南城市にあるクルマエビの養殖場は壊滅的な打撃を受けました。

▽山内駿記者
「台風の高潮により、こちらの養殖池の全てが海水に飲み込まれました」

板馬養殖センターでは台風による高波と高潮で海水が防波堤を越え、敷地内に流れ込みました。

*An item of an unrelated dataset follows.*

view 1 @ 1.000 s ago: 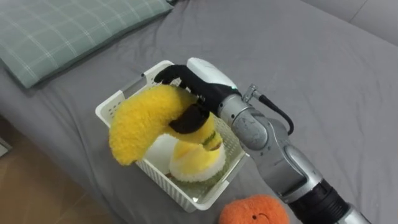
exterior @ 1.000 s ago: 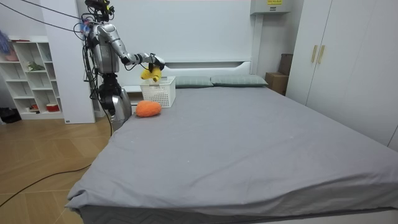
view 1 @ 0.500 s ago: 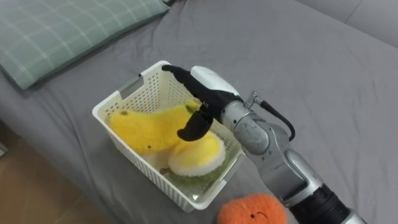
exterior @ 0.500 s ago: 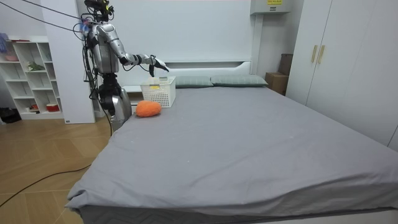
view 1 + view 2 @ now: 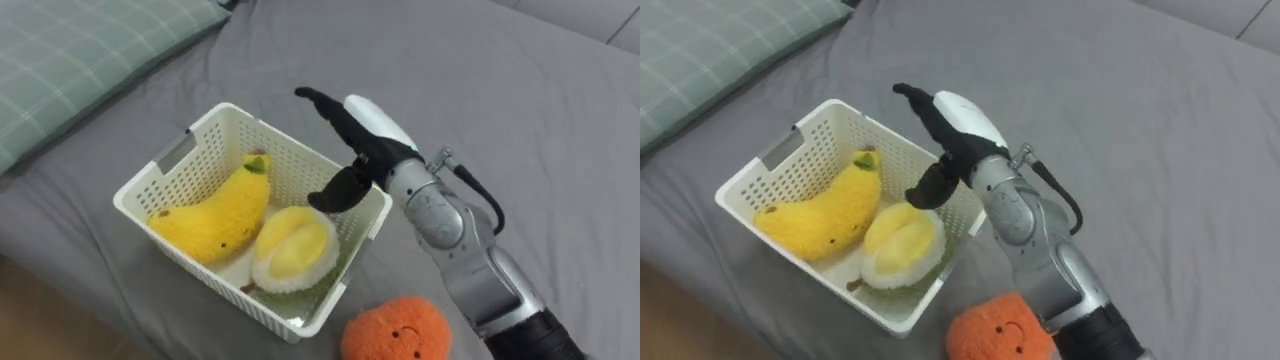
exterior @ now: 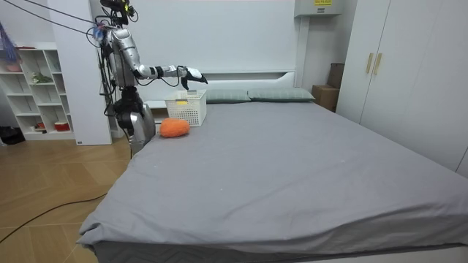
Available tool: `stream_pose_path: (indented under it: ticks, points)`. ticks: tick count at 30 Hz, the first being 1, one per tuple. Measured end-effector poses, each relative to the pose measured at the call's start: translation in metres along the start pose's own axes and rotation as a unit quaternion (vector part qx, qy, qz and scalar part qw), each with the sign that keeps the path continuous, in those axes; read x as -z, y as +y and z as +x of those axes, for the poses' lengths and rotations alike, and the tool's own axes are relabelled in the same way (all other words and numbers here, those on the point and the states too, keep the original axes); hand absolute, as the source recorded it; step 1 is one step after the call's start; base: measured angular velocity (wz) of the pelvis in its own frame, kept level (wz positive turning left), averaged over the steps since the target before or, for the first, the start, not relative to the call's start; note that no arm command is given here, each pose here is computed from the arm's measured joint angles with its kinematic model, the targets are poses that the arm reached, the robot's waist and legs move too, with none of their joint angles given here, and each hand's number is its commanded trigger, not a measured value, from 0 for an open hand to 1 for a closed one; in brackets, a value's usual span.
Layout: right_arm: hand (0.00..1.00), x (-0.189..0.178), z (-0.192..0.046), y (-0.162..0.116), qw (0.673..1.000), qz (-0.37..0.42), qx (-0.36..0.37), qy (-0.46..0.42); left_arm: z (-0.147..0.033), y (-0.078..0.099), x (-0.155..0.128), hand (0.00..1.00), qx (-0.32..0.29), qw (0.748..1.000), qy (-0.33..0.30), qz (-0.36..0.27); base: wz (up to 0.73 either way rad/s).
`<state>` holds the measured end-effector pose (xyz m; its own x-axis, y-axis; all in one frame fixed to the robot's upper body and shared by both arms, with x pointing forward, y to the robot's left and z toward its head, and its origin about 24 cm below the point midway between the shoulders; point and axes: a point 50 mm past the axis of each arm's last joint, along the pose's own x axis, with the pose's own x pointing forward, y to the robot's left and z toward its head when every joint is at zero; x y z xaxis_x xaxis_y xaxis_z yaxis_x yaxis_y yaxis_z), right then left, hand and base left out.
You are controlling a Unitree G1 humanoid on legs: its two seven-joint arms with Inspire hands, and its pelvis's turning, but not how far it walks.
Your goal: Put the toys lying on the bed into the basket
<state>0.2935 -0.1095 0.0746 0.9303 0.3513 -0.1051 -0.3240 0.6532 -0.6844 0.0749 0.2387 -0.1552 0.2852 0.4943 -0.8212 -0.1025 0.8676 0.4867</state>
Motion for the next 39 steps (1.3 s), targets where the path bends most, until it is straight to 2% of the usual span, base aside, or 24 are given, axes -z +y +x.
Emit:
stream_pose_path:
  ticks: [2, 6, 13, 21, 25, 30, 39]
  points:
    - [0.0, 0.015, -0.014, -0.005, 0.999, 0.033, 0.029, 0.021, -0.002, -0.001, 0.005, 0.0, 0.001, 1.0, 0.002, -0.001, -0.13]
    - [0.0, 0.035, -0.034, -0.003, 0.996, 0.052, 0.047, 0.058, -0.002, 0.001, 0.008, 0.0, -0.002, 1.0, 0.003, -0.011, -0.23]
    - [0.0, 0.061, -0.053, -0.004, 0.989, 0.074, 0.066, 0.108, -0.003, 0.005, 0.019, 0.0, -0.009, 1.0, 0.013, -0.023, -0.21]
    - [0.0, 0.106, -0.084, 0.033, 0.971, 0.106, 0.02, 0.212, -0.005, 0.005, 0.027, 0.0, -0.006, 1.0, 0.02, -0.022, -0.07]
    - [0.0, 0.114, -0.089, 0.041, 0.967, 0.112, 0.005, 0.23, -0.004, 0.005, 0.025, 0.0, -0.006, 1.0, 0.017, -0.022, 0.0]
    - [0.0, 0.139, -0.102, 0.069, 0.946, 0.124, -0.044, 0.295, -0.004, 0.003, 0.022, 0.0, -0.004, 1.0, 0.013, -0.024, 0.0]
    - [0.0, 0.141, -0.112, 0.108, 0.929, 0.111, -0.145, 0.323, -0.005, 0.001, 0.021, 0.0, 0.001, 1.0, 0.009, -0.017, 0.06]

板馬養殖センターでは7万3000平米の敷地に6面の養殖池を構えていて、生まれたばかりのクルマエビを池に入れ、養殖を始めた時期だったそうです。

台風が最初に通過した今月3日に撮影された映像です。

敷地内が水没し、資材などが海水に流されている状況が確認できます。

沖縄気象台によりますと、南城市の潮位観測地点では台風の接近と大潮が重なり、過去最も高い2.26mの潮位を記録(今月1日)しました。

▽板馬養殖センター・新垣奈菜さん
「もう言葉が出ないというか、頭を抱えるというか、放心状態でしたね。どうしようもないので」

養殖を始めたばかりのクルマエビが池の外に流されたり、防波堤を越えて入ってきた魚に捕食されたりして130万匹、仕入れ値に換算しておよそ6000万円の被害が出ているといいます。

被害はクルマエビ以外にも…

▽新垣奈菜さん
「保存する冷凍庫だったんですけど、浸水してしまって、腰辺りまで水が入ってたんですけど、それで浮いてしまって倒れてしまっている状況。もともとあった在庫がちょっと腐ってかなり臭いが出てきているので、かなり今きついと思いますけど」

海水はクルマエビの保管・出荷を行う施設にも流れ込み、長時間に渡る停電で冷凍庫のクルマエビが腐敗し、およそ1000万円分の商品を廃棄せざるを得ない状況です。

▽板馬養殖センター・照喜名朗社長
「今僕らがやっているのは片づけなんですけど、僕ら自体がどこを片づけていいかわからない。一夜にして無くなったものですから、かなり厳しいですね。大きな被害だからめげるんですけど、それはあとにして、ひとつひとつ出来る事からやっていきます。負けたらダメです。頑張ります」

台風による被害の全容を把握し、苦境に立たさされる事業者への支援が求められます。